JFlex RE matching lookahead and precedence

48 views Asked by At

For XPath parsing, I need to distinguish the token type of "name" in the cases where it is followed by "::" (possibly after whitespace), followed by "(" (possibly after whitespace), or followed by neither.

In JLex we did this with a routine that read ahead in the yy_* buffer, but that isn't exposed in JFlex, and a lookahead RE should be a cleaner solution than handcoded lookahead.

Unfortunately, my first attempt isn't working as expected; it's falling into the third category (standalone name) more often than I would have expected.
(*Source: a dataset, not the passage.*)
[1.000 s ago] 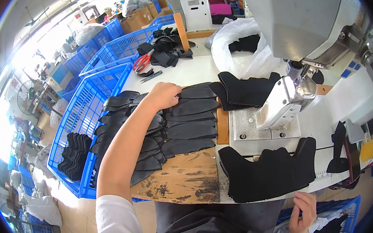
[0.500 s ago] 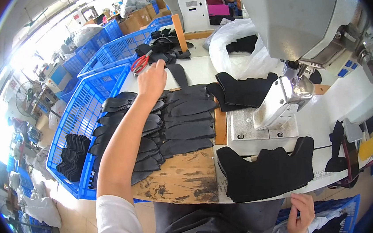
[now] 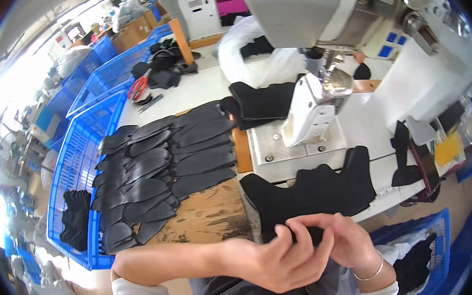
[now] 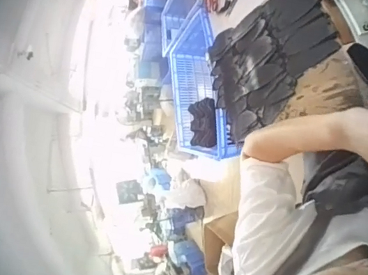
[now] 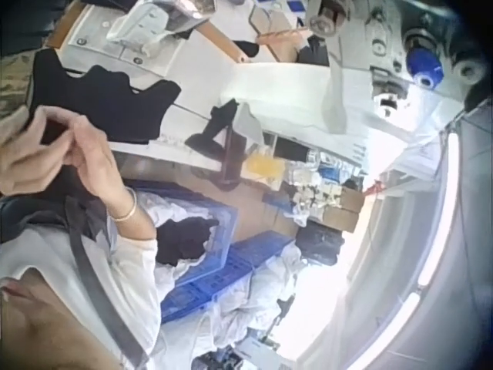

What I'm trying is the following pattern, where "self" is the thing I'm trying to separate between the two cases. Please pardon the "GONK_" -- that's my convention for debugging wrappers. And the wrappered newSymbol() is itself a wrapper for new Symbol() which has a side effect; sorry about that.

"self/\s*::"       { return GONK_newSymbol(sym.SELF); }
"self/\s*[(]"      { return GONK_newSymbol(sym.SELF); }
"self"             { return GONK_newSymbol(sym.QNAME,yytext()); }

As I understand it, JFlex's RE rules are "longest match wins, ties broken in favor of first match", so I expected the lookaheads to take precedence. But putting a trace printout in the GONK_ functions tells me that the third case (sym.QNAME) is almost always being taken.

I'm sure my error is obvious and I'm looking right at it, but... What did I miss?

1

There are 1 answers

0
keshlam On

Found it. Shouldn't have quoted the RE syntax except literals (to emphasize that they are literals).

"child"/\s*"::"    { return GONK_newSymbol(sym.CHILD); }
"child"/\s*[(]     { return GONK_newSymbol(sym.CHILD); }
"child"            { return GONK_newSymbol(sym.QNAME,yytext()); }

Knew I was looking right at it.

Leaving the question here because I didn't find a good example of using JFlex lookahead elsewhere.